If this book has resonance for you, here are some other books that I have read and written about—these are the most recent.

·         Waiting for You at Midnight by Vicki Salloum
·         You Are Not Alone by Debbie Augenthaler
·         Grief Works by Julia Samuel

Here is Sharon Prentice’s website.

Wednesday, August 8, 2018

Me and My Fear


  
By Francesca Sanna



Flying Eye Books     2018
40 pages     Picture Book/Children

My love affair with Francesca Sanna, her books and her illustrations, continues with Me and my Fear. Two years ago, Sanna published the outstanding book, The Journey, about refugees beginning the journey to safety. This new book, also beautifully illustrated, finds our little girl, now an immigrant, facing her fears as she reaches a new home, a new language, a new school, and no friends. Fear becomes her constant companion, and “she” (her fear) keeps growing and growing. The character, fear, is a white blob with a face. It grows and takes up the whole room, but then shrinks as the girl learns to deal with her fear. The breakthrough comes when she makes her first friend at school.

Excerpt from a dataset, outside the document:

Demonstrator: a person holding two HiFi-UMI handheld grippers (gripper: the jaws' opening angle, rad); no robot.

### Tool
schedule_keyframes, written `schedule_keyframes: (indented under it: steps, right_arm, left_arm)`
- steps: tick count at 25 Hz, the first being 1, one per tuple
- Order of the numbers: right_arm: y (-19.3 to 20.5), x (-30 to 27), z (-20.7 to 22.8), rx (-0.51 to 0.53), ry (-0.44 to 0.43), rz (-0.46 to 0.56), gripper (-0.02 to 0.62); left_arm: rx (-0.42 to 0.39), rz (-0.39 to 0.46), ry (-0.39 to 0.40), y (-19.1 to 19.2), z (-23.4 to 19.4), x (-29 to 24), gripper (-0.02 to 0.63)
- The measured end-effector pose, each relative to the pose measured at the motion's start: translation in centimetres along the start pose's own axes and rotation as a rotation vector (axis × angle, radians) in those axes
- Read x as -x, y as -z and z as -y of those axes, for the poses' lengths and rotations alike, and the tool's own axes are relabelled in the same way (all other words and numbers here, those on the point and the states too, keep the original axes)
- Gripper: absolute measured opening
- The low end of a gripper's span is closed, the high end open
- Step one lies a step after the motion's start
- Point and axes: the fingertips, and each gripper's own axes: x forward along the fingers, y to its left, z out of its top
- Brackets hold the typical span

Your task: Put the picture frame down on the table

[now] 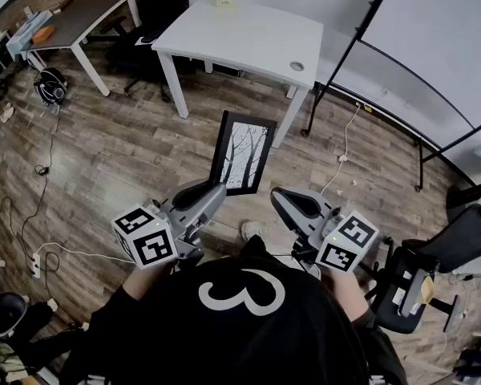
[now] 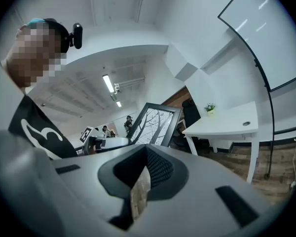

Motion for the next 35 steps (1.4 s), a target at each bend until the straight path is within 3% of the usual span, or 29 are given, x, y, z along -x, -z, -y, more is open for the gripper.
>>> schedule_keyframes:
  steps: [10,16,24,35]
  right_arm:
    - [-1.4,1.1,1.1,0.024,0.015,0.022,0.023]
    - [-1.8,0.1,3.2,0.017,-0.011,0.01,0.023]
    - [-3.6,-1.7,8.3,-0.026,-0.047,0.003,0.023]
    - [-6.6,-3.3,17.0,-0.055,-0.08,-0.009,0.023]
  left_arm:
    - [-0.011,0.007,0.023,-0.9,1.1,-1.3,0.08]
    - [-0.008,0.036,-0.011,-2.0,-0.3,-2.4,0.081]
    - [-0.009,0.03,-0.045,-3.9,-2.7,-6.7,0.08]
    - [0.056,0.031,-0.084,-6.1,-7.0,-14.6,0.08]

I read Me and My Fear with my granddaughter, Adela, age 7. I did have to explain to her that the white ghost-looking blob was a representation of the idea of fear. Once that was understood, Adela felt that the book was wonderful. We talked some about a girl in her class who had moved to Kalamazoo from Czechoslovakia and couldn’t speak any English. We wondered if she had the same kind of fears as the little girl in the book.

I told her that one of my current fears was falling and breaking something. I said that it was a common fear for older people. “Grandma, you’re not old!” she said. But when I asked her what her fear was, she quite surprised me by saying that she was afraid that her mommy and daddy might die and leave her and her brother alone. I told her she was experiencing  a common childhood fear, but she had a big family and if something were to happen to her parents, there would be lots of people to take care of her and her brother.

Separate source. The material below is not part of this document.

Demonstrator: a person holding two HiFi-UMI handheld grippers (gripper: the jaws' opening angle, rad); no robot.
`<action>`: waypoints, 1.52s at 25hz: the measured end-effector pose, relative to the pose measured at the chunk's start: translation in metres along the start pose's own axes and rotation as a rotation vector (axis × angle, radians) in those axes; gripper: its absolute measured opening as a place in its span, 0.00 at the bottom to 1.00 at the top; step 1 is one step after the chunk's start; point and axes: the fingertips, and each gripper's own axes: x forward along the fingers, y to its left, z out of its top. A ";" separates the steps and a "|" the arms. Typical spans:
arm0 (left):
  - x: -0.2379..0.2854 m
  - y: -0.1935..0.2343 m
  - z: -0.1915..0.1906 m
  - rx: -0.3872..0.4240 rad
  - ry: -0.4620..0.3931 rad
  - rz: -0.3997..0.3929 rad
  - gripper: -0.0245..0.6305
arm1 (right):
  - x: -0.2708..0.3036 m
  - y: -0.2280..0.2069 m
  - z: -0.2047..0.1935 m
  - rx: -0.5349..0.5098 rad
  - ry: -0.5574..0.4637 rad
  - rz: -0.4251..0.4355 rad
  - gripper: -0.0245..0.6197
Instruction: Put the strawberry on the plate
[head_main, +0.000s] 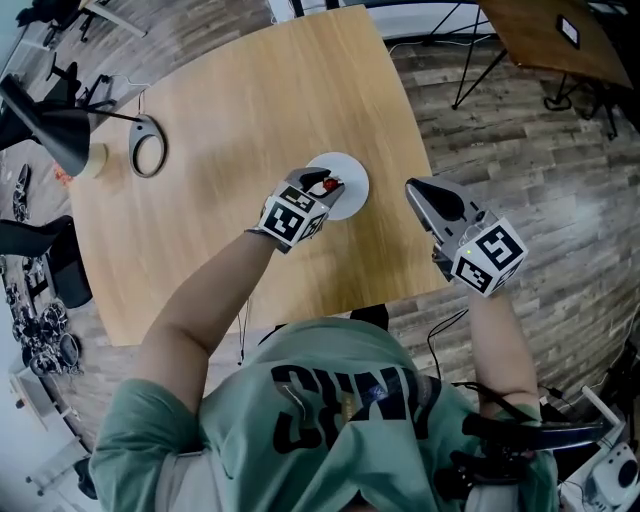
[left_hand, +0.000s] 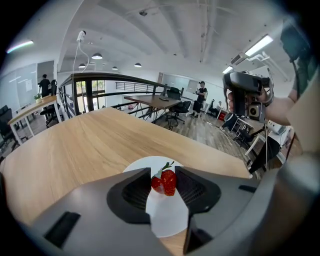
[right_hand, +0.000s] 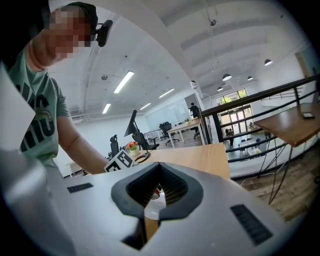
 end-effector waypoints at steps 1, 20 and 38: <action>0.003 0.000 -0.001 0.004 0.006 0.000 0.27 | -0.002 -0.001 -0.002 0.003 0.002 -0.003 0.05; 0.009 -0.009 0.002 0.009 0.010 0.032 0.33 | -0.037 -0.001 -0.011 0.036 -0.018 -0.045 0.05; -0.239 -0.008 0.080 -0.116 -0.438 0.079 0.33 | -0.013 0.071 0.069 -0.054 -0.082 -0.025 0.05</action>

I believe that Me and My Fear is a great follow-up to The Journey. I think that it has many classroom applications, and should be used in classrooms where there are immigrant and refugee children. As with my granddaughter, some great discussion can follow for individual readers and classrooms.  The Publisher’s Weekly starred review says, “this creative depiction shows how friendship, empathy, and connection can help bring the overwhelming down to size for all.”


Friday, August 3, 2018

Collaboration: The Ways We Work Together


By Tomas Moniz and Alicia Dornadic

AK Press      2018
38 pages     Children nonfiction

Collaboration is a charming book, in both English and Spanish. It describes the manner in which the we work and play with each other and with the world around us.  It is designed for children in the early elementary grades. I read it in English with my granddaughter Adela, who is going into the second grade.

First we discussed the term collaboration, then we read the book, and then we discussed the ways in which she collaborates. She happens to be attending a summer day camp that her mother is running for a bunch of elementary school children, so she had lots of examples of collaboration. Her analysis of the book was that the words could help children understand how people work together, but she felt that some of the pictures were difficult to decipher. They are watercolors, rather monochromatic, and do need some interpretation. We also talked about how reviewing this book for my blog was also a collaboration.

My favorite lines were “the way you turn the page and I read the words and we dream the story.” I loved the thought “we dream the story.” Adela’s favorite page was “the way you sing the words I make the beat we make music.” She had just come from singing at a nursing home with her other grandma and the children from the day camp. They collaborated with guitars, drums, and a viola!

We would recommend this book for classrooms—particularly bilingual classrooms. My daughter will use it in her classroom this school year as she teaches her school children to work together.

The publisher AK Press, is primarily a publisher of adult books. This is their first foray in children’s book. It’s a meaningful start.

Maybe Congress should be sent copies and Adela will come and explain collaboration to them!